INSTRUCTIONS FOR THE TASK: Scan the data below and copy each line where "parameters" occurs.
─── DATA FOR THIS EXERCISE
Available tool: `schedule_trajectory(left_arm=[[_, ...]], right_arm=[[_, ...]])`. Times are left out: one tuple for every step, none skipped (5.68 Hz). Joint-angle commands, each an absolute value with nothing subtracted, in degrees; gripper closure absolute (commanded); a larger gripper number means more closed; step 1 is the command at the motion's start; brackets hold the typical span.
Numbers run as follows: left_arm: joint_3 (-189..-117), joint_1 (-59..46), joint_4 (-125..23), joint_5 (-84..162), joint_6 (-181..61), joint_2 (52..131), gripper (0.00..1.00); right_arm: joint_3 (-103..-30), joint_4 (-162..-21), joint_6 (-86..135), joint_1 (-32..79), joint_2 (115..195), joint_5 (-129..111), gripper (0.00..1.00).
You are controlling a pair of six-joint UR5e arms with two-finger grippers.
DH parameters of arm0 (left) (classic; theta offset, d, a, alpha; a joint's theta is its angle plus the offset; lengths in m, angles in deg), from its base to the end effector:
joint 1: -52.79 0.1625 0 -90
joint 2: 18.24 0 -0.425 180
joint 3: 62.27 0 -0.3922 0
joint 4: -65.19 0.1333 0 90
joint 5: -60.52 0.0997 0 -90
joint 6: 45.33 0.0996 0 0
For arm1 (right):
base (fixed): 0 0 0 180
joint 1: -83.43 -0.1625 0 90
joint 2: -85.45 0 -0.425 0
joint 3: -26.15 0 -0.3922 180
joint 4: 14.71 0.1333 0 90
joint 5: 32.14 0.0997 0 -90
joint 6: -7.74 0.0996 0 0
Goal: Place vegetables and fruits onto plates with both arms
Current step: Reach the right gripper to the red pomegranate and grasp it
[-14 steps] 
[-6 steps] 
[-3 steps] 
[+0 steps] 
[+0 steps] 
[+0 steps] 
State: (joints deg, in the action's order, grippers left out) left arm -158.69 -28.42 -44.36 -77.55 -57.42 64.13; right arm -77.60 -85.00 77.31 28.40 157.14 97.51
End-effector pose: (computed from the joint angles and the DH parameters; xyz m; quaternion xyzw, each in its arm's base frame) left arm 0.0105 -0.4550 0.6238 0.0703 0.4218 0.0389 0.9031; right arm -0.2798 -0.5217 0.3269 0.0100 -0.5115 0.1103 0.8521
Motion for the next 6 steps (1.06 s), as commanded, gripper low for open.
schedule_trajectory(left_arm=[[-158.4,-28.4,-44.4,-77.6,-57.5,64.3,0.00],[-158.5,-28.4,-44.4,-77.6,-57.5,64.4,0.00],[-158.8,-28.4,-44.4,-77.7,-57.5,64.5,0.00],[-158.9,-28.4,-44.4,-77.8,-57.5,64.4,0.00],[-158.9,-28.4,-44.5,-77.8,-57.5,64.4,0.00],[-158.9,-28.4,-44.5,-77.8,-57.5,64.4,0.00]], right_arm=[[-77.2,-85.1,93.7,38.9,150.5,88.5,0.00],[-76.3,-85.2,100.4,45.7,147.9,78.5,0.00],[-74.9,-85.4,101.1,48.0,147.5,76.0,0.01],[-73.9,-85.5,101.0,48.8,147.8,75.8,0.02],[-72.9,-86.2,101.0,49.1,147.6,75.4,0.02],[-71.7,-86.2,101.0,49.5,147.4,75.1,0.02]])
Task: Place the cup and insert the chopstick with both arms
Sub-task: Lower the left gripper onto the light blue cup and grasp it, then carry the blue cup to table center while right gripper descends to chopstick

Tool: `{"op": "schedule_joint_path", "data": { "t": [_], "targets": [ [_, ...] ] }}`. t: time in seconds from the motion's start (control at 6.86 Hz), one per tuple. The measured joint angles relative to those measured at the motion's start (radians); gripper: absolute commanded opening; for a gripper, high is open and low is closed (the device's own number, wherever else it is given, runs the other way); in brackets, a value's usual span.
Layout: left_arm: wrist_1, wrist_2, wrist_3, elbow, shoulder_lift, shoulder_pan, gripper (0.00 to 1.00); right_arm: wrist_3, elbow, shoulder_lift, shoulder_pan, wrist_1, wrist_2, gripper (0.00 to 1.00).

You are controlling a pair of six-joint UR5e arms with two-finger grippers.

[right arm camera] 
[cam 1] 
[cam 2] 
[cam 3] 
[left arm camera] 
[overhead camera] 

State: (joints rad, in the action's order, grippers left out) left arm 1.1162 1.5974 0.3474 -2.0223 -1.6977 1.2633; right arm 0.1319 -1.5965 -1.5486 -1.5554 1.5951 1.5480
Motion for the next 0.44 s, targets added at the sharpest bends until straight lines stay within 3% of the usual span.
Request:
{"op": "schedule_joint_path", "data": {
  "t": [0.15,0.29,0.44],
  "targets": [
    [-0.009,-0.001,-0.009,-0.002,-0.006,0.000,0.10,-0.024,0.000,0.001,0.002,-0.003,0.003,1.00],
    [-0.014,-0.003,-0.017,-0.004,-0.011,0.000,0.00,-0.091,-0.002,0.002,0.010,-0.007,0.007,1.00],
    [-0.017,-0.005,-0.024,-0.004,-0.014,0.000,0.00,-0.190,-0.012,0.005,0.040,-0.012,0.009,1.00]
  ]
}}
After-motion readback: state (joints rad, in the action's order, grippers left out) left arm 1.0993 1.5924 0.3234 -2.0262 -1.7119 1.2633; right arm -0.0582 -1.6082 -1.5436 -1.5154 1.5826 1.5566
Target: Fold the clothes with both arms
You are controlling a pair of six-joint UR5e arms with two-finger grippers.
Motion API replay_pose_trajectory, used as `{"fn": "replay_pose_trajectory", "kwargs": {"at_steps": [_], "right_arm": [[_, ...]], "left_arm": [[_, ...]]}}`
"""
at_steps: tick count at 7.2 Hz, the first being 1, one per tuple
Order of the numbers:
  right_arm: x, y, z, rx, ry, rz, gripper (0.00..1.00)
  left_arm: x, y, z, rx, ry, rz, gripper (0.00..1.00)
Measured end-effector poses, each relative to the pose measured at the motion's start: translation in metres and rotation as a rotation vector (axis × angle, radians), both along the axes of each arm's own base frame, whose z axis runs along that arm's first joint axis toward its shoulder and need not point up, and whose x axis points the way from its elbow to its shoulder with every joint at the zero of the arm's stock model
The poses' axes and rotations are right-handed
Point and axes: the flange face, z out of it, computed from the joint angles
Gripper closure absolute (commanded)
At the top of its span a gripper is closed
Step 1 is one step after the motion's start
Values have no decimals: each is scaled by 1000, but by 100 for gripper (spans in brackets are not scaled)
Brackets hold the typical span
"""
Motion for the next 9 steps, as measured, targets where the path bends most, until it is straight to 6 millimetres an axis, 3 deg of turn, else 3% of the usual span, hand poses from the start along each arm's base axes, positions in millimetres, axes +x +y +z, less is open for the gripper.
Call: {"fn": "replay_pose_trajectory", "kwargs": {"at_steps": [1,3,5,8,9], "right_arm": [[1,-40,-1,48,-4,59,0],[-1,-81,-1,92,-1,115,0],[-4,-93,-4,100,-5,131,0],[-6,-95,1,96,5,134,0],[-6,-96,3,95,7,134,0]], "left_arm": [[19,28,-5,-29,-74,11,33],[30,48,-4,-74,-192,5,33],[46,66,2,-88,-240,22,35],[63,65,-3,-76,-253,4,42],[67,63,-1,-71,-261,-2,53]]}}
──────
REPLY:
DH parameters of arm0 (left) (classic; theta offset, d, a, alpha; a joint's theta is its angle plus the offset; lengths in m, angles in deg), from its base to the end effector:
End-effector pose: (computed from the joint angles and the DH parameters; xyz m; quaternion xyzw, each in its arm's base frame) left arm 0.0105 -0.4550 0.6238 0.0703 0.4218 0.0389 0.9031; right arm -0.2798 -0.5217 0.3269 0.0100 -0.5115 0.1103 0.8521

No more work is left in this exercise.